Limpeza das florestas: “Há décadas que há trabalho que devia ter sido feito e não foi”

O presidente da Associação Nacional de Municípios Portugueses esteve reunido na segunda-feira com o Presidente Marcelo Rebelo de Sousa no Palácio de Belém para discutir as medidas a adoptar à floresta nacional para evitar que tragédias como as do ano passado se repitam. No final, Manuel Machado reconheceu que “há décadas que há trabalho que devia ter sido feito e não foi feito”. Um trabalho que, explicou, é da responsabilidade de “diversos organismos do Estado”, seja central ou local.

O presidente da ANMP reiterou ainda a ideia de que a legislação que responsabiliza os municípios pela limpeza das florestas, “em termos práticos, não é exequível, a não ser que seja feito um faseamento e tendo em conta aquilo que se tem que fazer como primeira prioridade”. “Estamos a trabalhar com os órgãos de soberania para ser aperfeiçoado o que foi estabelecido na Lei do Orçamento do Estado, para ser clarificado, de modo a ser extremamente precisa a responsabilidade de quem têm que fazer o quê, a custas de quem, como e com que poderes, com que legitimidade, incluindo com base no direito de tomar posse, por exemplo, de propriedades privadas que têm protecção legal estabelecida”, avançou o representante dos 308 municípios portugueses, reforçando que a primeira grande responsabilidade pela limpeza das florestas é dos proprietários, alertando que o prazo fixado para uma acção supletiva dos municípios é mais reduzido e, “em termos reais directos, não há tempo suficiente”.

Inserido no Orçamento do Estado para 2018, o Regime Excepcional das Redes Secundárias de Faixas de Gestão de Combustível indica que os proprietários privados têm até 15 de Março para limpar as áreas envolventes às casas isoladas, aldeias e estradas e, se isso não for feito, os municípios terão até ao final de Maio para proceder a essa limpeza. “A ideia de fazer tudo na limpeza das florestas é gerar uma interpretação equívoca, um sentimento equívoco nas comunidades de que não há condições de resolver”, já que “há décadas que há trabalho que devia ter sido feito e que não foi feito por diversos organismos do Estado central, local, de todos”, sublinhou.
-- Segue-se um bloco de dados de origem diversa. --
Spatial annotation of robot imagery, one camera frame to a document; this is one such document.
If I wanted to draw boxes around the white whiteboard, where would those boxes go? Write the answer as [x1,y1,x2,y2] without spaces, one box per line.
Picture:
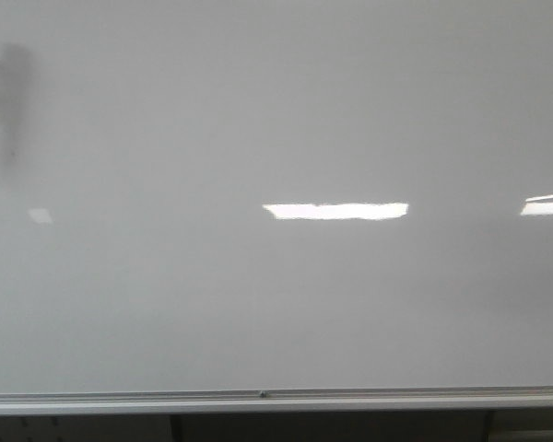
[0,1,553,415]

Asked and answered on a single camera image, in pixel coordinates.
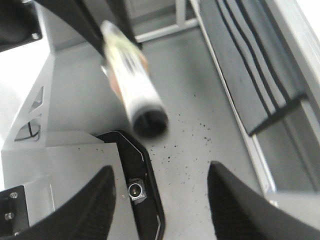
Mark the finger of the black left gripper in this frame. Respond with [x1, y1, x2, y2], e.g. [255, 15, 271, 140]
[37, 0, 142, 56]

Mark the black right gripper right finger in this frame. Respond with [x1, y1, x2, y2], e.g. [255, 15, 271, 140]
[207, 161, 320, 240]

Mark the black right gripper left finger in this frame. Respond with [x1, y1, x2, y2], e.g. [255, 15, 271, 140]
[1, 165, 116, 240]

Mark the white black whiteboard marker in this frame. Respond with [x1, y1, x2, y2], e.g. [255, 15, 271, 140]
[100, 20, 169, 139]

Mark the grey robot base body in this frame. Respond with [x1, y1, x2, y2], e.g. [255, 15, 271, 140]
[0, 0, 139, 240]

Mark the grey black striped cloth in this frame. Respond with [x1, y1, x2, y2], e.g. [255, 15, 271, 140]
[199, 0, 307, 135]

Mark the black panel with camera lens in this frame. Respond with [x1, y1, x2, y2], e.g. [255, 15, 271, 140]
[97, 130, 166, 240]

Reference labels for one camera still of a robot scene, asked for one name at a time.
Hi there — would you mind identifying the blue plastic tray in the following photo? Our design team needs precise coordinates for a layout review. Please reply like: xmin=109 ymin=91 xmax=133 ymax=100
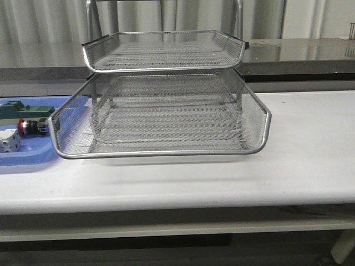
xmin=1 ymin=96 xmax=69 ymax=166

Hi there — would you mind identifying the red emergency stop button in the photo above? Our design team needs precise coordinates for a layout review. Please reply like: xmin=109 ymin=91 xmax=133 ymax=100
xmin=17 ymin=118 xmax=49 ymax=137

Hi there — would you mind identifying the silver mesh tray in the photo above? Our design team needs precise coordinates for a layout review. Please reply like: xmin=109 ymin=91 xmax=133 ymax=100
xmin=48 ymin=69 xmax=271 ymax=159
xmin=82 ymin=30 xmax=246 ymax=73
xmin=91 ymin=91 xmax=242 ymax=145

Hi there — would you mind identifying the white grey cube block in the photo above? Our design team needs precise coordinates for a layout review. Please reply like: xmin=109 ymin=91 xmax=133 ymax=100
xmin=1 ymin=129 xmax=21 ymax=153

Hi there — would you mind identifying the silver mesh top tray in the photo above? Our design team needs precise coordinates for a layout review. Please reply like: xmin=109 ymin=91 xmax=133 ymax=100
xmin=82 ymin=30 xmax=246 ymax=73

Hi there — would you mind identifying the silver mesh bottom tray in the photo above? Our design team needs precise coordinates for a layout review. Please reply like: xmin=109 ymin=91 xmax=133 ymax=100
xmin=91 ymin=91 xmax=242 ymax=145

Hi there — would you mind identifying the green terminal block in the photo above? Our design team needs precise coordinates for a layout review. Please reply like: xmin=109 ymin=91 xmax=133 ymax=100
xmin=1 ymin=100 xmax=55 ymax=119

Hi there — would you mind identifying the grey metal rack frame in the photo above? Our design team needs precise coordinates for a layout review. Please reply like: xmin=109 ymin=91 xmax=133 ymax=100
xmin=87 ymin=33 xmax=251 ymax=111

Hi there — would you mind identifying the dark stone counter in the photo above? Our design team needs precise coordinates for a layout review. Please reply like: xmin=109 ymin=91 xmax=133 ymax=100
xmin=1 ymin=38 xmax=354 ymax=81

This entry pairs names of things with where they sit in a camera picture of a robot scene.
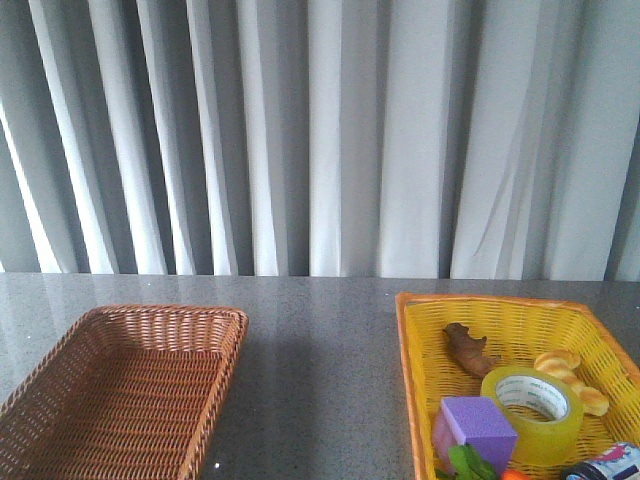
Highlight purple foam cube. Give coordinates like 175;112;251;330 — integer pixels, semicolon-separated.
432;396;518;475

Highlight brown wicker basket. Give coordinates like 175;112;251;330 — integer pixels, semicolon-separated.
1;305;248;479

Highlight yellow tape roll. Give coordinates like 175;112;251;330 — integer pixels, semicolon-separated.
481;366;584;467

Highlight green toy leaves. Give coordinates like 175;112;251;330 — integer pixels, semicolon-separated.
435;444;499;480

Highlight brown toy animal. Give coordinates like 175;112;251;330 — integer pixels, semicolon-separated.
443;323;499;378

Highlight orange toy carrot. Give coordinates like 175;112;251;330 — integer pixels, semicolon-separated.
501;469;532;480

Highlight toy croissant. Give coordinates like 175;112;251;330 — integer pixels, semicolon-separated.
533;349;610;417

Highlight grey pleated curtain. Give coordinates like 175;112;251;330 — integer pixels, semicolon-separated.
1;1;639;281

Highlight yellow plastic basket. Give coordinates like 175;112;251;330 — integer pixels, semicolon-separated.
396;293;639;479

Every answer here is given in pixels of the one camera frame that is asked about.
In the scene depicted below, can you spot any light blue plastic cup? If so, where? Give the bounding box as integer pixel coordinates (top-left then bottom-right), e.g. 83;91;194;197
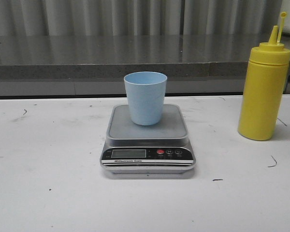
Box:
124;72;167;126

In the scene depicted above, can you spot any yellow squeeze bottle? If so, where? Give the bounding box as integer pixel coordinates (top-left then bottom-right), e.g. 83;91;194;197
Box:
238;12;290;141

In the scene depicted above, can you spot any grey stone counter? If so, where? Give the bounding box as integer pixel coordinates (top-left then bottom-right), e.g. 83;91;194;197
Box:
0;33;290;97

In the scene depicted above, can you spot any silver electronic kitchen scale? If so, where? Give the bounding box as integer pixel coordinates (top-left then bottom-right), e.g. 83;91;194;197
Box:
100;104;196;174

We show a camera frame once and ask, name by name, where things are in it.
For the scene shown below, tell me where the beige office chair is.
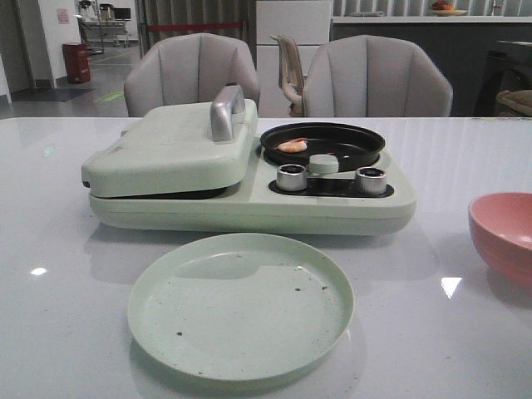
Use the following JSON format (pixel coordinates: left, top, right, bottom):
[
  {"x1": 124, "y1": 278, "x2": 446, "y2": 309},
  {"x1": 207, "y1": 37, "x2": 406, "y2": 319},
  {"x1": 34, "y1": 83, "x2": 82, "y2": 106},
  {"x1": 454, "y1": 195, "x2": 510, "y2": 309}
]
[{"x1": 271, "y1": 35, "x2": 305, "y2": 117}]

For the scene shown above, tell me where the silver control knob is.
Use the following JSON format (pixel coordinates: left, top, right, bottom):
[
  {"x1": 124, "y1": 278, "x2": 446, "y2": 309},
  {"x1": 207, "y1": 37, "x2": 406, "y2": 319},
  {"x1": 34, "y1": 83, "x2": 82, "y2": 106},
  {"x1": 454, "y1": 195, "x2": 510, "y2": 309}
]
[
  {"x1": 276, "y1": 164, "x2": 307, "y2": 192},
  {"x1": 354, "y1": 167, "x2": 387, "y2": 195}
]

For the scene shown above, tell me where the mint green breakfast maker base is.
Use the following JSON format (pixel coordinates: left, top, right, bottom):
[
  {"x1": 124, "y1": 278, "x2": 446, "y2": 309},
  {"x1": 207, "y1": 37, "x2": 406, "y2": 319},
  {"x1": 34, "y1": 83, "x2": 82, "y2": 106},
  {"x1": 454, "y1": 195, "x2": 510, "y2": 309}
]
[{"x1": 89, "y1": 139, "x2": 416, "y2": 235}]

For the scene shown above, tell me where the left silver control knob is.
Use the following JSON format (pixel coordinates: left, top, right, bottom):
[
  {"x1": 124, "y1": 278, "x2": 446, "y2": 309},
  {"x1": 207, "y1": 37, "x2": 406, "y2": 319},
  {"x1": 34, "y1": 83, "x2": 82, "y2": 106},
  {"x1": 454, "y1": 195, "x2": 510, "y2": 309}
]
[{"x1": 276, "y1": 164, "x2": 307, "y2": 192}]

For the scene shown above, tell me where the red barrier tape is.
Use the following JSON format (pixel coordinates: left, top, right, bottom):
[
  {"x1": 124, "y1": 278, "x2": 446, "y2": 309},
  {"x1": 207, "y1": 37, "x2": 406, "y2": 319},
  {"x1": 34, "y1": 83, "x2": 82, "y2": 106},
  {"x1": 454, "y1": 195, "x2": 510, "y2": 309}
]
[{"x1": 146, "y1": 21, "x2": 243, "y2": 32}]

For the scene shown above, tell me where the grey upholstered chair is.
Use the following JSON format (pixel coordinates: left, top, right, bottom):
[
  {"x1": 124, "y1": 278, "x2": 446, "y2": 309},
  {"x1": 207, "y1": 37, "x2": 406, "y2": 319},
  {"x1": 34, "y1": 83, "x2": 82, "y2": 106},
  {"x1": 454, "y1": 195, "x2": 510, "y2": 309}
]
[
  {"x1": 303, "y1": 35, "x2": 453, "y2": 117},
  {"x1": 124, "y1": 32, "x2": 260, "y2": 117}
]

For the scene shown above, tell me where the right silver control knob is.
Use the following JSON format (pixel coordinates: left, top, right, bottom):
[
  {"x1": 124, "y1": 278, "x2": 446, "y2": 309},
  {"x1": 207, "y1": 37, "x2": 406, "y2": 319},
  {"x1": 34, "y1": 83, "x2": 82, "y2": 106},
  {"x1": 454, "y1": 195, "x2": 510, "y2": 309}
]
[{"x1": 354, "y1": 167, "x2": 387, "y2": 195}]

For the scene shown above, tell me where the pink bowl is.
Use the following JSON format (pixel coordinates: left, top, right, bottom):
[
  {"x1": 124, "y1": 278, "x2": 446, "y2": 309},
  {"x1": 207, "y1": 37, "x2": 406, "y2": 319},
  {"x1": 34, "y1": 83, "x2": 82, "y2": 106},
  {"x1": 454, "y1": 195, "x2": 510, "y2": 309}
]
[{"x1": 468, "y1": 192, "x2": 531, "y2": 289}]

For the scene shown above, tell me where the cooked shrimp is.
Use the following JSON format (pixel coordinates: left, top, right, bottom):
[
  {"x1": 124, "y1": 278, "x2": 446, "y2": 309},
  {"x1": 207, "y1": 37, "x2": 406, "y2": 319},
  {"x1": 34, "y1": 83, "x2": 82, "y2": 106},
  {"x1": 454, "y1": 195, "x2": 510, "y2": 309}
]
[{"x1": 277, "y1": 138, "x2": 307, "y2": 154}]

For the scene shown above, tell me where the mint green breakfast maker lid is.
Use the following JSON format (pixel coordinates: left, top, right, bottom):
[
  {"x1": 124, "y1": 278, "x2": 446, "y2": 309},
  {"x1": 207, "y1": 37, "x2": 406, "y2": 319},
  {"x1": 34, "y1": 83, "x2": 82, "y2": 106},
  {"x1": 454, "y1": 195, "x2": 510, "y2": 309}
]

Sobre a necessidade de meios humanos e materiais para garantir a limpeza das faixas de gestão de combustível florestal, o presidente da ANMP advogou que os 50 milhões de euros atribuidos para estes trabalhos, “manifestamente, não são suficientes”, referindo ainda que a verba ao adoptar a forma de empréstimo “é mais difícil, porque basta a necessidade de deliberação dos órgãos, as formalidades processuais de contratação pública e tudo isso”.